**Directions for this task:**
Copy every record below exactly.
-------- Given data
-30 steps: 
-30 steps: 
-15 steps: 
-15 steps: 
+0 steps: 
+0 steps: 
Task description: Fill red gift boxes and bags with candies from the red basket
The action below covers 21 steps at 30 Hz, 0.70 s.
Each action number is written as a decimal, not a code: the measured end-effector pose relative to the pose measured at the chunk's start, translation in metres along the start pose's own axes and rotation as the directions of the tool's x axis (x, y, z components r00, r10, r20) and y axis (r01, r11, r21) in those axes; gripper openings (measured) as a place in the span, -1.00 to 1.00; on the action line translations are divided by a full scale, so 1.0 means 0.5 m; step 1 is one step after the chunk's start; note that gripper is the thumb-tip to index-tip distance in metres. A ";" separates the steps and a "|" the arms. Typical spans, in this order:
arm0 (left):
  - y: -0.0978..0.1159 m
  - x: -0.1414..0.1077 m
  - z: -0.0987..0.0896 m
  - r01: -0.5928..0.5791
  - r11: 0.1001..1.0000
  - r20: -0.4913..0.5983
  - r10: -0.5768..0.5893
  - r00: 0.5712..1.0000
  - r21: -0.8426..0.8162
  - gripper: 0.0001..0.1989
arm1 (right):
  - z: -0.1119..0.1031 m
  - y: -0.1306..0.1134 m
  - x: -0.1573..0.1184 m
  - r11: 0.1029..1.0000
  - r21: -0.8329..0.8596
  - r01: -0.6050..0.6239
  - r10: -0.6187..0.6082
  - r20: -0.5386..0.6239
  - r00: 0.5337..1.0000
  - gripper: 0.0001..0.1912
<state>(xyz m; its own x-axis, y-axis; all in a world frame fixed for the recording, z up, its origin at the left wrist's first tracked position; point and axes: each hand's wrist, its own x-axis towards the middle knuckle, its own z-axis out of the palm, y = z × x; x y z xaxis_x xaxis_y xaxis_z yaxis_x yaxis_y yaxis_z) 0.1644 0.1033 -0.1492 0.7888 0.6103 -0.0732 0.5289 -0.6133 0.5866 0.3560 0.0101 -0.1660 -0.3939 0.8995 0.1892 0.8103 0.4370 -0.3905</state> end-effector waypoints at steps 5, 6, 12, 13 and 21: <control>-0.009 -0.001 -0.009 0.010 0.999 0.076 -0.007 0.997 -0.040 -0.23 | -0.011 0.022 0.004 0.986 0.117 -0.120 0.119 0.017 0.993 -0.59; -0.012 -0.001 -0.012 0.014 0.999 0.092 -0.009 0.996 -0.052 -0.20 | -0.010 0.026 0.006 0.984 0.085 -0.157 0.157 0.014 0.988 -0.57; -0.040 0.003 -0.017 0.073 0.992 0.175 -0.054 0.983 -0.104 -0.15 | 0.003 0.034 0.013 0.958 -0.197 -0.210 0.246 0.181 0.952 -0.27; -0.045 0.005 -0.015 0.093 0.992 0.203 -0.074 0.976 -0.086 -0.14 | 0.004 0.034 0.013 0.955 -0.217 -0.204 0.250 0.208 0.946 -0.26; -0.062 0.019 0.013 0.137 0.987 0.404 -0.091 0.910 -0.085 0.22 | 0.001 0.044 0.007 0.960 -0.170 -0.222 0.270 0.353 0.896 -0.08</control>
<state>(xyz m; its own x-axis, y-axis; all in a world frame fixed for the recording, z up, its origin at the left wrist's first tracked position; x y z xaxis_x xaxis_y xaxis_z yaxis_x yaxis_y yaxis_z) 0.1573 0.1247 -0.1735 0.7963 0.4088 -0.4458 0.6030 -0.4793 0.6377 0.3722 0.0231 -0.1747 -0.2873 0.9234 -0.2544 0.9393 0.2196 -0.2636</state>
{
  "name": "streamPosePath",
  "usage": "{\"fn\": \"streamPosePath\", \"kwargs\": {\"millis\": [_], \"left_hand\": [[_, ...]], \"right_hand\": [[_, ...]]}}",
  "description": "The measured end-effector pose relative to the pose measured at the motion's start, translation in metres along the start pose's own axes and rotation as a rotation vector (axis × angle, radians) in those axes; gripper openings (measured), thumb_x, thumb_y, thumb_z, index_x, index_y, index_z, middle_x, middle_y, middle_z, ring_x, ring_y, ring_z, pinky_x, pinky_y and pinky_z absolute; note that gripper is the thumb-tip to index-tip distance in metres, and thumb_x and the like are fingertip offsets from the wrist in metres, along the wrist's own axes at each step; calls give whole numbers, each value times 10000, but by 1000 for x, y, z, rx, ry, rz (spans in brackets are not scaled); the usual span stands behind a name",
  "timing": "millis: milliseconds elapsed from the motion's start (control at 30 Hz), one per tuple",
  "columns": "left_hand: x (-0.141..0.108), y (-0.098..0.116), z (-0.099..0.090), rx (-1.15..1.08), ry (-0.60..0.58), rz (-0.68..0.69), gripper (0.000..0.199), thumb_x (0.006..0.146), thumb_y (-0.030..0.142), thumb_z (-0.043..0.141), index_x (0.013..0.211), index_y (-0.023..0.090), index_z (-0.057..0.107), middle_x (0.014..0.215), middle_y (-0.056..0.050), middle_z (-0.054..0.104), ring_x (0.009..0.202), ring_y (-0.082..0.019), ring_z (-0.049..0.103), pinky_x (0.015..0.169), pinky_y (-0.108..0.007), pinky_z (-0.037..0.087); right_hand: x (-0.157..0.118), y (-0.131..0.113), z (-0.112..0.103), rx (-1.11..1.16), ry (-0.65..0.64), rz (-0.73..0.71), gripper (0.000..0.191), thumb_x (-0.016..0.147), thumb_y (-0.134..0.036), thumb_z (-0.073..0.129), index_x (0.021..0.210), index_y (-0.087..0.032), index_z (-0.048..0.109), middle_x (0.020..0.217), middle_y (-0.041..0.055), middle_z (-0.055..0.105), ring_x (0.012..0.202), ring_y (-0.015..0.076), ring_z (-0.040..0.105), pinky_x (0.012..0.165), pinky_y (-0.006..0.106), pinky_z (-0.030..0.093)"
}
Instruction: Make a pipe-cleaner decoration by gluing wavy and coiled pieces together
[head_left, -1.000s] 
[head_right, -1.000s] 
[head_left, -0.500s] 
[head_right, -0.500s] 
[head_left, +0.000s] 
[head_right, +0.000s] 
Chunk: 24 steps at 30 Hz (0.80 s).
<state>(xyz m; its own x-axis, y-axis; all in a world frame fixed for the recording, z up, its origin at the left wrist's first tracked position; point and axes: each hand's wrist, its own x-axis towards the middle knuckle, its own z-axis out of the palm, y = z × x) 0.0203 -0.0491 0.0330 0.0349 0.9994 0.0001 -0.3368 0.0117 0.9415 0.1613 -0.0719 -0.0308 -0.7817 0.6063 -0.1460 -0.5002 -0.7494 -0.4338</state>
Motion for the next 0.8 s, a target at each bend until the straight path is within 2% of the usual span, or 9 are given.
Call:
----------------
**Exercise result:**
-30 steps: 
-30 steps: 
-15 steps: 
-15 steps: 
+0 steps: 
+0 steps: 
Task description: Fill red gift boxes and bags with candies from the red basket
The action below covers 21 steps at 30 Hz, 0.70 s.
Each action number is written as a decimal, not a code: the measured end-effector pose relative to the pose measured at the chunk's start, translation in metres along the start pose's own axes and rotation as the directions of the tool's x axis (x, y, z components r00, r10, r20) and y axis (r01, r11, r21) in those axes; gripper openings (measured) as a place in the span, -1.00 to 1.00; on the action line translations are divided by a full scale, so 1.0 means 0.5 m; step 1 is one step after the chunk's start; note that gripper is the thumb-tip to index-tip distance in metres. A ";" separates the steps and a "|" the arms. Typical spans, in this order:
arm0 (left):
  - y: -0.0978..0.1159 m
  - x: -0.1414..0.1077 m
  - z: -0.0987..0.0896 m
  - r01: -0.5928..0.5791
  - r11: 0.1001..1.0000
  - r20: -0.4913..0.5983
  - r10: -0.5768..0.5893
  - r00: 0.5712..1.0000
  - r21: -0.8426..0.8162
  - gripper: 0.0001..0.1989
arm1 (right):
  - z: -0.1119..0.1031 m
  - y: -0.1306..0.1134 m
  - x: -0.1573..0.1184 m
  - r11: 0.1029..1.0000
  - r21: -0.8329..0.8596
  - r01: -0.6050..0.6239
  - r10: -0.6187..0.6082
  - r20: -0.5386..0.6239
  - r00: 0.5337..1.0000
  - gripper: 0.0001..0.1912
<state>(xyz m; its own x-axis, y-axis; all in a world frame fixed for the recording, z up, its origin at the left wrist's first tracked position; point and axes: each hand's wrist, its own x-axis towards the middle knuckle, its own z-axis out of the palm, y = z × x; x y z xaxis_x xaxis_y xaxis_z yaxis_x yaxis_y yaxis_z) 0.1644 0.1033 -0.1492 0.7888 0.6103 -0.0732 0.5289 -0.6133 0.5866 0.3560 0.0101 -0.1660 -0.3939 0.8995 0.1892 0.8103 0.4370 -0.3905</state> end-effector waypoints at steps 5, 6, 12, 13 and 21: <control>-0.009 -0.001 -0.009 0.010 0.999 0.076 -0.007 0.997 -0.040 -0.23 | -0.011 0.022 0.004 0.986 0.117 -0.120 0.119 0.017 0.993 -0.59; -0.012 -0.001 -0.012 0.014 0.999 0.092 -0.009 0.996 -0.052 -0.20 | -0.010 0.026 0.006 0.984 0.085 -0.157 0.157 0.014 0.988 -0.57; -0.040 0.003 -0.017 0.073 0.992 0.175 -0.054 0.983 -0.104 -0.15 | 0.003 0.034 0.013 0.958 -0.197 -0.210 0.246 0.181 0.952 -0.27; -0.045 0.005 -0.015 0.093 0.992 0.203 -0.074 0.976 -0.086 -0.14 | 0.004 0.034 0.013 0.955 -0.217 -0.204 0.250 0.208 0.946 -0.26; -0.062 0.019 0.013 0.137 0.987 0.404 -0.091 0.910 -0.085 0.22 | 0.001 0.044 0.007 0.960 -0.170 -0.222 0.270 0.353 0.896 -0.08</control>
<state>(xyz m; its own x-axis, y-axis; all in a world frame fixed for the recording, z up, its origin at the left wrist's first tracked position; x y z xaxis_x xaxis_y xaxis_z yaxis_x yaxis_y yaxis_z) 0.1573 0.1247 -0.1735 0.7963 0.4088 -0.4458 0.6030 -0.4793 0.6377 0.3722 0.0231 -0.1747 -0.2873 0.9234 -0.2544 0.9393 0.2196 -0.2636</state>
{
  "name": "streamPosePath",
  "usage": "{\"fn\": \"streamPosePath\", \"kwargs\": {\"millis\": [_], \"left_hand\": [[_, ...]], \"right_hand\": [[_, ...]]}}",
  "description": "The measured end-effector pose relative to the pose measured at the motion's start, translation in metres along the start pose's own axes and rotation as a rotation vector (axis × angle, radians) in those axes; gripper openings (measured), thumb_x, thumb_y, thumb_z, index_x, index_y, index_z, middle_x, middle_y, middle_z, ring_x, ring_y, ring_z, pinky_x, pinky_y and pinky_z absolute; note that gripper is the thumb-tip to index-tip distance in metres, and thumb_x and the like are fingertip offsets from the wrist in metres, along the wrist's own axes at each step; calls give whole numbers, each value times 10000, but by 1000 for x, y, z, rx, ry, rz (spans in brackets are not scaled); the usual span stands behind a name",
  "timing": "millis: milliseconds elapsed from the motion's start (control at 30 Hz), one per tuple",
  "columns": "left_hand: x (-0.141..0.108), y (-0.098..0.116), z (-0.099..0.090), rx (-1.15..1.08), ry (-0.60..0.58), rz (-0.68..0.69), gripper (0.000..0.199), thumb_x (0.006..0.146), thumb_y (-0.030..0.142), thumb_z (-0.043..0.141), index_x (0.013..0.211), index_y (-0.023..0.090), index_z (-0.057..0.107), middle_x (0.014..0.215), middle_y (-0.056..0.050), middle_z (-0.054..0.104), ring_x (0.009..0.202), ring_y (-0.082..0.019), ring_z (-0.049..0.103), pinky_x (0.015..0.169), pinky_y (-0.108..0.007), pinky_z (-0.037..0.087); right_hand: x (-0.157..0.118), y (-0.131..0.113), z (-0.112..0.103), rx (-1.11..1.16), ry (-0.65..0.64), rz (-0.73..0.71), gripper (0.000..0.191), thumb_x (-0.016..0.147), thumb_y (-0.134..0.036), thumb_z (-0.073..0.129), index_x (0.021..0.210), index_y (-0.087..0.032), index_z (-0.048..0.109), middle_x (0.020..0.217), middle_y (-0.041..0.055), middle_z (-0.055..0.105), ring_x (0.012..0.202), ring_y (-0.015..0.076), ring_z (-0.040..0.105), pinky_x (0.012..0.165), pinky_y (-0.006..0.106), pinky_z (-0.030..0.093)"
}
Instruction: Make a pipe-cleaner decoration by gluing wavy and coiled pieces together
[head_left, -1.000s] 
[head_right, -1.000s] 
[head_left, -0.500s] 
[head_right, -0.500s] 
[head_left, +0.000s] 
[head_right, +0.000s] 
Chunk: 24 steps at 30 Hz (0.80 s).
<state>(xyz m; its own x-axis, y-axis; all in a world frame fixed for the recording, z up, its origin at the left wrist's first tracked position; point and axes: each hand's wrist, its own x-axis towards the middle knuckle, its own z-axis out of the palm, y = z × x) 0.0203 -0.0491 0.0330 0.0349 0.9994 0.0001 -0.3368 0.0117 0.9415 0.1613 -0.0719 -0.0308 -0.7817 0.6063 -0.1460 -0.5002 -0.7494 -0.4338</state>
Motion for the next 0.8 s, a target at each bend until the straight path is within 2% of the usual span, or 9 are given.
Call:

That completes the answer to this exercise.